Archaeological site in Piraeus, Athens

Rondini Square is an archaeological site which forms part of the ancient city of Piraeus, in Athens, Greece.

==History==

Themistokles built the walls and city gates of Piraeus in 493 BC and according to Thucydides this marked the foundation of the city of Piraeus.

Hippodamus planned the street pattern of Piraeus using the scheme of Pythagoras comprising simple mathematical proportions to create city blocks. These formed the building plots and streets of the Piraeus port of ancient Greece.

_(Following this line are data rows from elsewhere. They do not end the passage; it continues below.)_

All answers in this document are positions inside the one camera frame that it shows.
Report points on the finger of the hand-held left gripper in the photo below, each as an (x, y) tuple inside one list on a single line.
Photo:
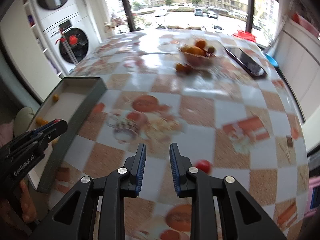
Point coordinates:
[(43, 128), (58, 130)]

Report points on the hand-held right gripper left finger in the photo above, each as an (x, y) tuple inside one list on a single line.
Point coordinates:
[(141, 170)]

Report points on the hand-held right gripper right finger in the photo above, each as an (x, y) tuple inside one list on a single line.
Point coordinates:
[(174, 170)]

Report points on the grey shallow cardboard box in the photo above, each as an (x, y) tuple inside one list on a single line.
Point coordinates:
[(72, 102)]

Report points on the clear glass bowl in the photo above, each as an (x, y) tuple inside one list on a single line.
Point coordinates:
[(200, 62)]

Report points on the pile of oranges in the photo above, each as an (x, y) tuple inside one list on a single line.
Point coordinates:
[(192, 50)]

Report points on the person's left hand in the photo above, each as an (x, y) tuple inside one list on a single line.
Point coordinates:
[(27, 205)]

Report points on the pale green cushion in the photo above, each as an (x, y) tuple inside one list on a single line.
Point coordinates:
[(23, 120)]

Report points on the pink cloth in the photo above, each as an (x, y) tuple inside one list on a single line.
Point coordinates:
[(5, 132)]

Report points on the white front-load washing machine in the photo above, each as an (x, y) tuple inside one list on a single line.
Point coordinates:
[(75, 45)]

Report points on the green round fruit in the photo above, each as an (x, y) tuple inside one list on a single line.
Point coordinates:
[(212, 48)]

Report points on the black tablet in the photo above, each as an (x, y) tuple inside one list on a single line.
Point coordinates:
[(247, 62)]

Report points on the pink plastic stool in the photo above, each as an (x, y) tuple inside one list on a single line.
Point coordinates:
[(315, 182)]

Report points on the blue plastic basin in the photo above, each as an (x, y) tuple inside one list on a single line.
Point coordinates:
[(272, 60)]

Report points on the red bucket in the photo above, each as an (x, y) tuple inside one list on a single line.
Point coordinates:
[(243, 35)]

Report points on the white parked car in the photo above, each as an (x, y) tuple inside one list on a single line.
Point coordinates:
[(161, 12)]

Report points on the blue parked van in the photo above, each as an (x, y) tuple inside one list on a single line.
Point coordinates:
[(198, 12)]

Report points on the white cabinet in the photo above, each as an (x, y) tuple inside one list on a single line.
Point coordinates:
[(300, 62)]

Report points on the pink plastic basin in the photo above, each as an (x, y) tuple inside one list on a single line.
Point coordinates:
[(296, 18)]

Hippodamus divided Piraeus into three parts: the commercial harbor, the naval station, the sacred space and the marketplaces. Around these elements were located the private spaces comprising houses and workshops.

==Morphology==

Rondini Square was an area of ancient houses and shops and it was uncovered in 1980 when excavations for the Piraeus Courthouse revealed a large section of an urban block of the ancient city. The block shows the remains of residential buildings from the late Classical Period to the early Byzantine Period with the best preserved houses dating from the Roman Period. The excavations revealed houses from the original plan of Hippodamus, as well as narrow alleys, which formed secondary passages with a width of 2 to 3 metres. These are sited to the north and south of the block.

The excavations also revealed the ancient central street of Piraeus known as the Plateia Odos which correlates with the modern street called Iroon Politechniou, and which runs along the east side of the archaeological site.

In the centre of the block are two Roman houses, one of which has a floor plan of 610.50 square metres in extent and another which has a floor plan of 628.26 square metres with a central peristyle. The rooms of the second house are located around a courtyard. Originally, the houses had single-room workshops along the eastern side of the block, with access from the street. In the fourth century the second house had multiple occupants and was used like an apartment building.

==Archaeological finds==

The excavations for the Piraeus courthouse also revealed coins, household equipment, imported amphorae, and measures and weights made out of marble and lead. The excavations also revealed a couple of sekomata, used for measuring the volume of liquids. A marble fragment from first century BC was found and this comprises text in Ancient Greek which lists the maximum prices for items offered for sale in the ancient ephthopoleia (tripe-shop).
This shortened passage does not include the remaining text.